This piece represents the opinion of the author .
Kyra Tan

Most people and businesses use surveillance technology unawares, largely a result of how surveillance has “crept” into technology. What I propose to call Surveillance Creep operates in three phases. First, a company decides to collect information about its users. Second, those users fail to respond to the invasion of their privacy, usually because they aren’t aware of it, or, even if they’re somewhat aware, they fail to appreciate the scope of surveillance, and thus cannot accurately judge privacy practices. Third, as the company continues to build surveillance into its products, users who depend on the products come to depend on the surveillance and become desensitized to it. Often, there are better alternatives to what the company provides that are privacy-conscious.

Bowdoin College has forwarded the creep of surveillance into daily life, particularly through the technologies it uses to control the COVID pandemic.

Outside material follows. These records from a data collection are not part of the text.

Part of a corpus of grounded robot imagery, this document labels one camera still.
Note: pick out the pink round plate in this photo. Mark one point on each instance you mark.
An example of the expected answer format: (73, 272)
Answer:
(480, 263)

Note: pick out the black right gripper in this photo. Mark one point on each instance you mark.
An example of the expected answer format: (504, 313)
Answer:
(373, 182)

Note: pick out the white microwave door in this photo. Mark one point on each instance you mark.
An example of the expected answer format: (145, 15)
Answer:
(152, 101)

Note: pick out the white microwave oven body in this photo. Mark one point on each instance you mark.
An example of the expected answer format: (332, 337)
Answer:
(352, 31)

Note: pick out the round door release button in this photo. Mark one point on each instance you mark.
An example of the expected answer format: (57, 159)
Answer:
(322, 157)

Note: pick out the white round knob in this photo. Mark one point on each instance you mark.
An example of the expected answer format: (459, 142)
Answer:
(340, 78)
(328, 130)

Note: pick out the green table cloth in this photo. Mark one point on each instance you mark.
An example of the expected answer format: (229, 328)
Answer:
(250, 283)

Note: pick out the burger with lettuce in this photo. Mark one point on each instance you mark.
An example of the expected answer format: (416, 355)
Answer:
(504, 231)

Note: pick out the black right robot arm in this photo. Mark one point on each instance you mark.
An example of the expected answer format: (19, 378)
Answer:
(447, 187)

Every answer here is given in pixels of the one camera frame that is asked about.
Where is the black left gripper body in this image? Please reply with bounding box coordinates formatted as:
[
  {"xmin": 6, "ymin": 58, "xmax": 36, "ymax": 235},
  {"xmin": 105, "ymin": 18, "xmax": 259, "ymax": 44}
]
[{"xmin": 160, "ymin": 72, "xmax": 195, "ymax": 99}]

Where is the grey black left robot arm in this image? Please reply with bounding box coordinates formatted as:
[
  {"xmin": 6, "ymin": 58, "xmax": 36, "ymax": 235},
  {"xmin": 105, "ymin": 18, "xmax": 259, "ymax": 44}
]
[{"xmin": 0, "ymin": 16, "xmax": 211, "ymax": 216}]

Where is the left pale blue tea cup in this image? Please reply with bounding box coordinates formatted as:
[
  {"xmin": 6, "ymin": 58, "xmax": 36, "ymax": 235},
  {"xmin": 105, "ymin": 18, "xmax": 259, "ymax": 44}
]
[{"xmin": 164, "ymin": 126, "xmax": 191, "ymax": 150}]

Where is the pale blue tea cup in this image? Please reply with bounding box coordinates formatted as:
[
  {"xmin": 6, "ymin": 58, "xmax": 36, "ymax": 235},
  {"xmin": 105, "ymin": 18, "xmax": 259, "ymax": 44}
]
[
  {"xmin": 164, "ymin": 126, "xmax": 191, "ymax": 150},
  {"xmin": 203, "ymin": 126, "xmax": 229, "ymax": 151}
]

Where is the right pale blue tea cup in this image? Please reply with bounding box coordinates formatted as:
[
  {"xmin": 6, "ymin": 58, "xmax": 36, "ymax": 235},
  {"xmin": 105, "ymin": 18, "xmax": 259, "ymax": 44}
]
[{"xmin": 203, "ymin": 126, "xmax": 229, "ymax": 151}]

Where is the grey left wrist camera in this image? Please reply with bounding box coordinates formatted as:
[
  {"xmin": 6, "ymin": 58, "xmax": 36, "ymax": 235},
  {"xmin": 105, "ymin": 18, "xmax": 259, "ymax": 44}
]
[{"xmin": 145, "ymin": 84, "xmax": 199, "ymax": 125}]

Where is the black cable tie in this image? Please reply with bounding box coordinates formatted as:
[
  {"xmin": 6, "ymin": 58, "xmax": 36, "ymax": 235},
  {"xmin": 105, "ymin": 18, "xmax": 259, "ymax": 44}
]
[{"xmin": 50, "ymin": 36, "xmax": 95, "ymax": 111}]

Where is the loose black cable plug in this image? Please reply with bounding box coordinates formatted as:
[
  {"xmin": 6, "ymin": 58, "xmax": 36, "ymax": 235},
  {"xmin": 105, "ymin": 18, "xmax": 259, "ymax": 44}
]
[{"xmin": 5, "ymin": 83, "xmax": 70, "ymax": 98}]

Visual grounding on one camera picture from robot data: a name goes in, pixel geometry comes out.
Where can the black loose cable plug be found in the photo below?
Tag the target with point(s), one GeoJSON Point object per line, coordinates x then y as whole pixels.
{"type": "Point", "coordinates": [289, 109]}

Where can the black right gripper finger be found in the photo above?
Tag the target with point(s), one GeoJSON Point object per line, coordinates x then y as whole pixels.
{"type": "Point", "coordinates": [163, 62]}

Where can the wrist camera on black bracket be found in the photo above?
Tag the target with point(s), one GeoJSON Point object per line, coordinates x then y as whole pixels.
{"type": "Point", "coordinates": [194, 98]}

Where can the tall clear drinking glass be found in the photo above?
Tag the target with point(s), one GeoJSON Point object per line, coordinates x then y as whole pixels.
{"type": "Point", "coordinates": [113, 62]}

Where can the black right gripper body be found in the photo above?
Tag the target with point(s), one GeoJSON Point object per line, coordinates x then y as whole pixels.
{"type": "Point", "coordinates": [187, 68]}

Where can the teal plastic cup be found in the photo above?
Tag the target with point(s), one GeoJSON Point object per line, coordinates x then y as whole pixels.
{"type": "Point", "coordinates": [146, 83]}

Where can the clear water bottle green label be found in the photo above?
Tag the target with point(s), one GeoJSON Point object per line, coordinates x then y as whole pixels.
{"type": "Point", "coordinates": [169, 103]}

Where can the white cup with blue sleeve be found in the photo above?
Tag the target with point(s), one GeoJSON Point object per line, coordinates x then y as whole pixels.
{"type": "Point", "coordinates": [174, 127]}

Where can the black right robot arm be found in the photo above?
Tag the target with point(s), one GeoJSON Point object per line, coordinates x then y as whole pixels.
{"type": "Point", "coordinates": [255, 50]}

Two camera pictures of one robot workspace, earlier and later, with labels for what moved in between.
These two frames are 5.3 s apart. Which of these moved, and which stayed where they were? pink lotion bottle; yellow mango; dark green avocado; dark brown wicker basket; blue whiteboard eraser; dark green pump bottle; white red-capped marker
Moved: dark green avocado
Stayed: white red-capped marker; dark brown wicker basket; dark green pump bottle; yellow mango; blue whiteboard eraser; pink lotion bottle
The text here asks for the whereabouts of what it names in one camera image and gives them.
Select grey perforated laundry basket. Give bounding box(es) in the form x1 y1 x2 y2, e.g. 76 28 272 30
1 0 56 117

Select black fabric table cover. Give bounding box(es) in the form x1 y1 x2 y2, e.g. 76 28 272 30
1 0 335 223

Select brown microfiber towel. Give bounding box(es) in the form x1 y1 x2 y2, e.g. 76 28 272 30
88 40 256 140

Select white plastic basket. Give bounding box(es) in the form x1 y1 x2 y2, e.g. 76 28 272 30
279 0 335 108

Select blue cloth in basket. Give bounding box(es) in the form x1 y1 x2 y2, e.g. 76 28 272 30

Consider Abbott Laboratories, the corporation which administers the NAVICA app that the College will use to manage COVID test results of close contacts on campus. Abbott’s end goal is to draw “inferences… [from your] personal information… to create a profile reflecting your preferences, characteristics, psychological trends, predispositions, behavior, attitudes, intelligence, abilities and aptitudes.” You can find this statement about 30 seconds deep into their privacy policy.

To be clear, Abbott “[does] not sell your personal information. However, [they] share personal information with [their] vendors, contractors, business and service partners, [and] other third parties … [including] analysis firms, advertisers, payment processing companies, customer service and support providers, email, IT services and SMS vendors, web hosting and development companies and fulfillment companies … [and] co-promotion partners … [from] other companies.” Why not throw in the kitchen sink?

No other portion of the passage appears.